▶ Dataset:

========================================

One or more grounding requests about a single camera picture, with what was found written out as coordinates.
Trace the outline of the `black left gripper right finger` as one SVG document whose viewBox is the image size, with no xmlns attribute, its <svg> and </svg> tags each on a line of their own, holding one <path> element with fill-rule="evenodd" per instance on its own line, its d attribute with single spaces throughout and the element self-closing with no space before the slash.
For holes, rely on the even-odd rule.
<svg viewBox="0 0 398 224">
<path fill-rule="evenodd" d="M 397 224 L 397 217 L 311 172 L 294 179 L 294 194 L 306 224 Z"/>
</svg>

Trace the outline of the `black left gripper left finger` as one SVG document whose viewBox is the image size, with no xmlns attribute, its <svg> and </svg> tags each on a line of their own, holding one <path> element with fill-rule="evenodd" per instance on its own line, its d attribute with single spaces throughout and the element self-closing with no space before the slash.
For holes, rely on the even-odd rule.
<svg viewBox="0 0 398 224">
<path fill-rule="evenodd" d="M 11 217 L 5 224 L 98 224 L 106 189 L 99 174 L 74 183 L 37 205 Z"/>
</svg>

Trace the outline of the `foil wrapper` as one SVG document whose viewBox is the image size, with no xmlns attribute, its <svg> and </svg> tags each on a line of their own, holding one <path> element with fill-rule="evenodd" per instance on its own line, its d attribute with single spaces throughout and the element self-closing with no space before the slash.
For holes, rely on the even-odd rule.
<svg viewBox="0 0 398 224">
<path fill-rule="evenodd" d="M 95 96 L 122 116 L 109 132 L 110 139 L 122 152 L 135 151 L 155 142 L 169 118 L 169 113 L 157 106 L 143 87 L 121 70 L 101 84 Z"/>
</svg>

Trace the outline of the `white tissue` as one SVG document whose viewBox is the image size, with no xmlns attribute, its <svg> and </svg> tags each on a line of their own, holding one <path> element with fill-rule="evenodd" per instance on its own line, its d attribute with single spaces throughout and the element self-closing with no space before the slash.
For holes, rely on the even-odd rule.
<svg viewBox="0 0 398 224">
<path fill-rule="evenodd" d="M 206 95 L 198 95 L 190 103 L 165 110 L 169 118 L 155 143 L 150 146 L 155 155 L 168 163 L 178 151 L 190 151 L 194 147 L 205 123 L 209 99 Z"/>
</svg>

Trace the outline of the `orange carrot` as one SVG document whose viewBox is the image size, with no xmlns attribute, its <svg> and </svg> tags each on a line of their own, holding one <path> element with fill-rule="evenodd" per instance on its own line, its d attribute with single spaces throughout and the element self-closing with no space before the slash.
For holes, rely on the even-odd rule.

========================================

Show all lines from the data above in which the word "finger" appears.

▶ Response to the task:
Trace the outline of the `black left gripper right finger` as one SVG document whose viewBox is the image size, with no xmlns attribute, its <svg> and </svg> tags each on a line of their own, holding one <path> element with fill-rule="evenodd" per instance on its own line, its d attribute with single spaces throughout and the element self-closing with no space before the slash.
Trace the outline of the `black left gripper left finger` as one SVG document whose viewBox is the image size, with no xmlns attribute, its <svg> and </svg> tags each on a line of their own, holding one <path> element with fill-rule="evenodd" per instance on its own line, its d attribute with single spaces throughout and the element self-closing with no space before the slash.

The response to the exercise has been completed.